At 5:33 a.m., an unidentified man resembling Billie was seen driving away in her vehicle.
About 10 minutes later, Billie’s car was spotted on a home surveillance camera located in the 2100 block of Tallyho Terrace.
13 News Now reported that a witness saw a man get out of the vehicle, walk toward Azalea Garden Road, and throw an object inside a dumpster before taking off.
When Billie’s family learned that she never started her shift at work, they contacted their local police department and reported her missing, which prompted a search by law enforcement officers.
That same day, construction workers found her cell phone in a dumpster on Tallyho Terrace. Five days later, her vehicle was found abandoned in an Ocean View neighborhood.
On Sept. 29, 2017, Billie was found dead in north Charlotte, North Carolina. A landscaper discovered her partially clothed body in a wooded area behind East Stonewall AME Zion Church on Griers Grove Road.
Her head, torso, left shoulder, and right arm were skeletonized.
After performing an autopsy, the Mecklenburg County Medical Examiner’s Office listed her cause of death as “undetermined trauma.”
Nearly two months later, on Nov. 14, 2017, police arrested and charged Brown, a then-45-year-old homeless Navy veteran, for abducting and murdering Billie.

Police officials stated that his DNA was found on Billie’s body.
During an interrogation, Brown told detectives that he blacked out the day before she went missing and had “no recollection of what he did for several days after that.”
Witnesses told the FBI that Brown would often go to Billie’s job and make inappropriate comments about African American women.
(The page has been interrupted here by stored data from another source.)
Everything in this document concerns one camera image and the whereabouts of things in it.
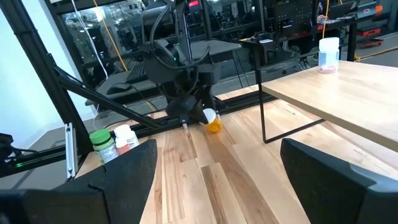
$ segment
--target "plastic bottle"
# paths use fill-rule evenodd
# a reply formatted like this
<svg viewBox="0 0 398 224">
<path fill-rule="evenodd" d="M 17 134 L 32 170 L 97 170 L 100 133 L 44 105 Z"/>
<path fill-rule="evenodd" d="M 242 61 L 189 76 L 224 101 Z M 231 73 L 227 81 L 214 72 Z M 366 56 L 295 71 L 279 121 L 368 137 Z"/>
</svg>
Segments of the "plastic bottle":
<svg viewBox="0 0 398 224">
<path fill-rule="evenodd" d="M 206 108 L 203 112 L 208 121 L 208 124 L 205 125 L 206 130 L 213 134 L 220 132 L 223 125 L 221 124 L 220 117 L 217 116 L 217 113 L 211 108 Z"/>
<path fill-rule="evenodd" d="M 90 134 L 93 148 L 105 163 L 119 156 L 111 134 L 107 129 L 100 129 Z"/>
<path fill-rule="evenodd" d="M 121 155 L 130 150 L 130 145 L 125 139 L 119 139 L 116 141 L 116 149 L 118 150 L 119 155 Z"/>
<path fill-rule="evenodd" d="M 338 37 L 324 38 L 319 41 L 318 71 L 321 73 L 333 73 L 338 70 L 339 59 Z"/>
<path fill-rule="evenodd" d="M 116 142 L 120 141 L 121 139 L 126 140 L 130 149 L 139 145 L 136 133 L 131 131 L 128 124 L 120 125 L 115 128 L 114 134 L 116 135 Z"/>
</svg>

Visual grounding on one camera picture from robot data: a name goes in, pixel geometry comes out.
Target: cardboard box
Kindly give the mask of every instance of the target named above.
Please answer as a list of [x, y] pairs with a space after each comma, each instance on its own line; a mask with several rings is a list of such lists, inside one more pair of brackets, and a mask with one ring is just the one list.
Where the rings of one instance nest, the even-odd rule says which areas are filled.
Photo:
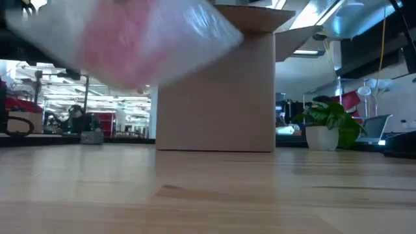
[[317, 27], [274, 34], [294, 12], [217, 5], [243, 33], [243, 44], [208, 67], [159, 87], [158, 150], [271, 152], [275, 133], [275, 63]]
[[[33, 133], [42, 133], [42, 113], [11, 111], [8, 115], [29, 120], [34, 125]], [[7, 131], [12, 133], [27, 133], [29, 131], [29, 126], [22, 121], [9, 120], [7, 122]]]

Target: white pot
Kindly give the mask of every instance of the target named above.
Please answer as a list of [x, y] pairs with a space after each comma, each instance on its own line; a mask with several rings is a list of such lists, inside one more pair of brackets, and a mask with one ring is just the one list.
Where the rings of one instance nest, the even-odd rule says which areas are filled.
[[310, 150], [334, 151], [338, 140], [338, 128], [328, 130], [326, 126], [306, 127], [306, 141]]

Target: wooden table surface
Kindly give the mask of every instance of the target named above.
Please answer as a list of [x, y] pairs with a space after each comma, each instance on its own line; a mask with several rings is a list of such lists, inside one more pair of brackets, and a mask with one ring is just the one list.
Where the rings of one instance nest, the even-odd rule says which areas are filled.
[[416, 161], [379, 153], [0, 149], [0, 233], [415, 233]]

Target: box flap
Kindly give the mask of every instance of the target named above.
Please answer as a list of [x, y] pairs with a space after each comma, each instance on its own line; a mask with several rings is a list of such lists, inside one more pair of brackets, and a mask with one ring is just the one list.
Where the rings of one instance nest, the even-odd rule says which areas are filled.
[[321, 26], [310, 26], [276, 33], [276, 62], [283, 62], [321, 30]]
[[295, 12], [254, 6], [215, 5], [236, 28], [242, 31], [273, 33]]

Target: potted plant
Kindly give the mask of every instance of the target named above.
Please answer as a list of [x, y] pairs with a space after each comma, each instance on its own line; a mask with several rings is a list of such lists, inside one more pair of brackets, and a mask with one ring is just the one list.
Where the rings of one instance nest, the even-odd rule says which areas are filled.
[[333, 151], [340, 148], [349, 148], [357, 140], [362, 126], [351, 115], [345, 112], [344, 107], [334, 101], [329, 103], [313, 102], [295, 120], [308, 124], [305, 127], [306, 141], [311, 150]]
He would reportedly say that he “hates African American women because they are gold diggers, hypnotized by social media, and only want guys with all the money.”
After Brown’s arrest, he was diagnosed with schizophrenia and received treatment (involuntary medication) at Butner Federal Medical Center for over a year.
He was later deemed incompetent to stand trial.
During a hearing in December 2019, a chief psychiatrist at FMC Butner told the judge that Brown was able to gain competency because he was showing signs of improvement while they were forcefully medicating him.
If during that time Brown becomes competent to stand trial, he may not be sentenced to death, as U.S. Attorney General William Barr directed prosecutors not to seek the death penalty.
In 2018, Donald Trump signed into law the Ashanti Alert Act. It is a “nationwide alert system for missing and endangered adults between the ages of 18 and 64,” according to WTOP News.
At the time of Billie’s disappearance, an alert was never sent out to the public because she was too old for an Amber alert and too young for a Silver alert.
In September 2020, the judge ruled that Brown would not stand trial after learning that he could not restore his competency with medication.
In a statement, the U.S. Attorney’s Office for the Eastern District of Virginia stated the following: “The indictment against Eric Brown remains in effect. We can’t proceed with the trial as he’s not competent due to mental illness.”
“We will seek to have him committed to the GOV facility.”
If Brown’s competency is ever restored, he will go to trial for Billie’s abduction and murder.